I began my vigil at around 11:00
P.M
. By twelve o’clock my back was killing me and I was feeling exhausted. By twelve-fifteen I knew I was going to fall asleep, but I saved the evening by reminding myself that being in a sense already dead, I no longer had to care about proving to myself that I was enlightened or not, so I could do whatever I wanted. Much relieved, I crawled into bed, a kung fu master at last.
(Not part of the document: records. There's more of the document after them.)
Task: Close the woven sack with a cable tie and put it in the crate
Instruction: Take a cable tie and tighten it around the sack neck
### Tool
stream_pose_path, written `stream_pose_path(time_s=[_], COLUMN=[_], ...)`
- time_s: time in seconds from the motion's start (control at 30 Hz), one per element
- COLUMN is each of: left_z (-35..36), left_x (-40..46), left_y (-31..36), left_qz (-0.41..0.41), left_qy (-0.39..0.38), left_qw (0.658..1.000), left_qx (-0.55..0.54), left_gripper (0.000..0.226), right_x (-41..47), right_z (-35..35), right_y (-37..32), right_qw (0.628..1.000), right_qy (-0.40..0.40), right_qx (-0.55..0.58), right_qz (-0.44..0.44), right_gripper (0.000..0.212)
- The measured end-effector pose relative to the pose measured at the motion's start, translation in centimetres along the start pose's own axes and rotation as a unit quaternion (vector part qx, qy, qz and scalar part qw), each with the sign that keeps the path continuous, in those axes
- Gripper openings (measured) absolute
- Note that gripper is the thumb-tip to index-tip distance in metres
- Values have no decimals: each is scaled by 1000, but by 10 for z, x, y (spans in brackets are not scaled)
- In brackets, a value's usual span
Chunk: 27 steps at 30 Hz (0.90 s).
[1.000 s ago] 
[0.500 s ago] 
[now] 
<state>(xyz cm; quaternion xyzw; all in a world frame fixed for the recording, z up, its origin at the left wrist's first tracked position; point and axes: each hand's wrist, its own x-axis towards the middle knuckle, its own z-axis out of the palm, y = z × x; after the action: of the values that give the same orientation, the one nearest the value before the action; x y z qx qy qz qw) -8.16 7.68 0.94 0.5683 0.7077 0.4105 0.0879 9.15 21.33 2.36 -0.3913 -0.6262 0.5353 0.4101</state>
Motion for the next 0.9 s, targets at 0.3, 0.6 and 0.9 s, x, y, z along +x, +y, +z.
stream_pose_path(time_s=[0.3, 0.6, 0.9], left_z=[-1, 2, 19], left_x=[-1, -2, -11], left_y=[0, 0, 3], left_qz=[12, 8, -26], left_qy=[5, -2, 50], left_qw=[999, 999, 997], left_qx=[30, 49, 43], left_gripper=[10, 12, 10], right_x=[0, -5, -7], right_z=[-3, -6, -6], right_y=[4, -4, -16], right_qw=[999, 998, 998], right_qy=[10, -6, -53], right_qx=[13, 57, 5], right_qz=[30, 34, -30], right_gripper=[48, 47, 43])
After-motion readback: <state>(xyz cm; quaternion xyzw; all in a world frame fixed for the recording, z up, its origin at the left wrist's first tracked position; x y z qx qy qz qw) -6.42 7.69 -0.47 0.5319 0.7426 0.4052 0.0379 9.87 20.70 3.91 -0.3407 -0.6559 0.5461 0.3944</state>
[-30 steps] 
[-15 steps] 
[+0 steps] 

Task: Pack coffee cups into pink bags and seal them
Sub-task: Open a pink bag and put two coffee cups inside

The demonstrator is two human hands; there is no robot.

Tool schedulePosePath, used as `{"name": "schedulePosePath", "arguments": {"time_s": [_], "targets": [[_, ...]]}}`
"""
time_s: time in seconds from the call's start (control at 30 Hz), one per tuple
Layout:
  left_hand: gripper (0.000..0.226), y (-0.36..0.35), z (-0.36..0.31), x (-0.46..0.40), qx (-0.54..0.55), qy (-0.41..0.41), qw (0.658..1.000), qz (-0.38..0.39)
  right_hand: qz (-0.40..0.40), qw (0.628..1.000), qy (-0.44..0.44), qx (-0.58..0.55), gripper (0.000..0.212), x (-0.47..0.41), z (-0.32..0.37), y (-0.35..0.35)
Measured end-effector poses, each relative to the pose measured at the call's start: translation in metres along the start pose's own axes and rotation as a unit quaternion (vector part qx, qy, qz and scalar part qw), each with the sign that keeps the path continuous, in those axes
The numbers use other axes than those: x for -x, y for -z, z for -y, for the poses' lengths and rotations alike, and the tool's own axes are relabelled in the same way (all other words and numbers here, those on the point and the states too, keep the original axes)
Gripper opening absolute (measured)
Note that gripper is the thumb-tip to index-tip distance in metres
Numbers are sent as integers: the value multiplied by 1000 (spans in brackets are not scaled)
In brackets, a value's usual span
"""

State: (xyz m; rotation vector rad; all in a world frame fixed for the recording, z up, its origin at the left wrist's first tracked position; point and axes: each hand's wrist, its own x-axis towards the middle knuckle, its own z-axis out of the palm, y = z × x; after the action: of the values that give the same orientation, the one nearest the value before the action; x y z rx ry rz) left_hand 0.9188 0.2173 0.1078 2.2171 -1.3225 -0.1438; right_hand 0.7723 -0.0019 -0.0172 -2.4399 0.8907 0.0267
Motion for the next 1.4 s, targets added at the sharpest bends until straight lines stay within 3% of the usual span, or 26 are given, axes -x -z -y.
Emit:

My father woke me up at six-thirty; even dead men have to go to school in our achievement-oriented society. I ate
some cereal and let him drive me that morning, reasoning that I no longer had to walk barefoot or do anything unpleasant now that I was enlightened. Within an hour my new spiritual status was in trouble, however. I had a crush on a girl in my biology class, so naturally I figured that this would be a good time to ask her out, seeing that I was living in the eternal Now and had nothing to lose. But when the opportunity came to approach her, I froze as usual and she walked right past me, unaware of my inner turmoil. How could I be enlightened and still be nervous about asking someone for a date? I wondered. My temporary solution was to decide that part of being enlightened meant ceasing to make distinctions between behavior that you formerly called “good” or “bad,” and accepting that whatever you did was an expression of your inner nature, or your “Original Face before you were born” as the Zen manuals called it. Being insecure was just the way the cosmos decided to manifest itself when I was born.
For two days I dwelt in this state of philosophical limbo, where I still wanted to believe I was enlightened but had to constantly talk myself into ignoring evidence to the contrary. My epiphany came to an end on the third day, when I went back to the Chinese Boxing Institute and got called into the Circle of Fighting. At the sound of my name my knees went weak as usual, I got beat up by my opponent as usual, and then got yelled at by Sensei O’Keefe afterward for being a candy-ass, also as usual. This couldn’t be enlightenment, I finally admitted to myself, because none of the Asian philosophy books I had read said anything about enlightenment’s being just as miserable as ignorance.
J
ust before entering the ninth grade at school, I persuaded my parents to let me give up my cello lessons. I’d started playing the cello when I was seven, after having already tried the violin and piano without much success. It was hardly surprising that I had shown an early interest in music, since my mother was both a concert pianist and a concert oboist who practiced a minimum of four hours a day, and who gave lessons every afternoon in our living room. She was the first person to major in two instruments at the Eastman School of Music, and was one of the founders of our town orchestra. She loved music, but what really made an impression on me was that she loved practice. Performing was fine, but practice was what it was all about for her, and being able to do it for hours every day meant she was happy for hours a day.
That really burned my dad up. “Don’t you ever get tired of playing the same passage over and over and over?” he would ask.
“Of course not! It’s different every time! Besides, you know the answer yourself. Don’t you love working on your paintings?”
“I like
having painted
, Martha.
Painting
is one big pain in the ass.”
“Really? What a shame! I think that’s the best part—the struggle!”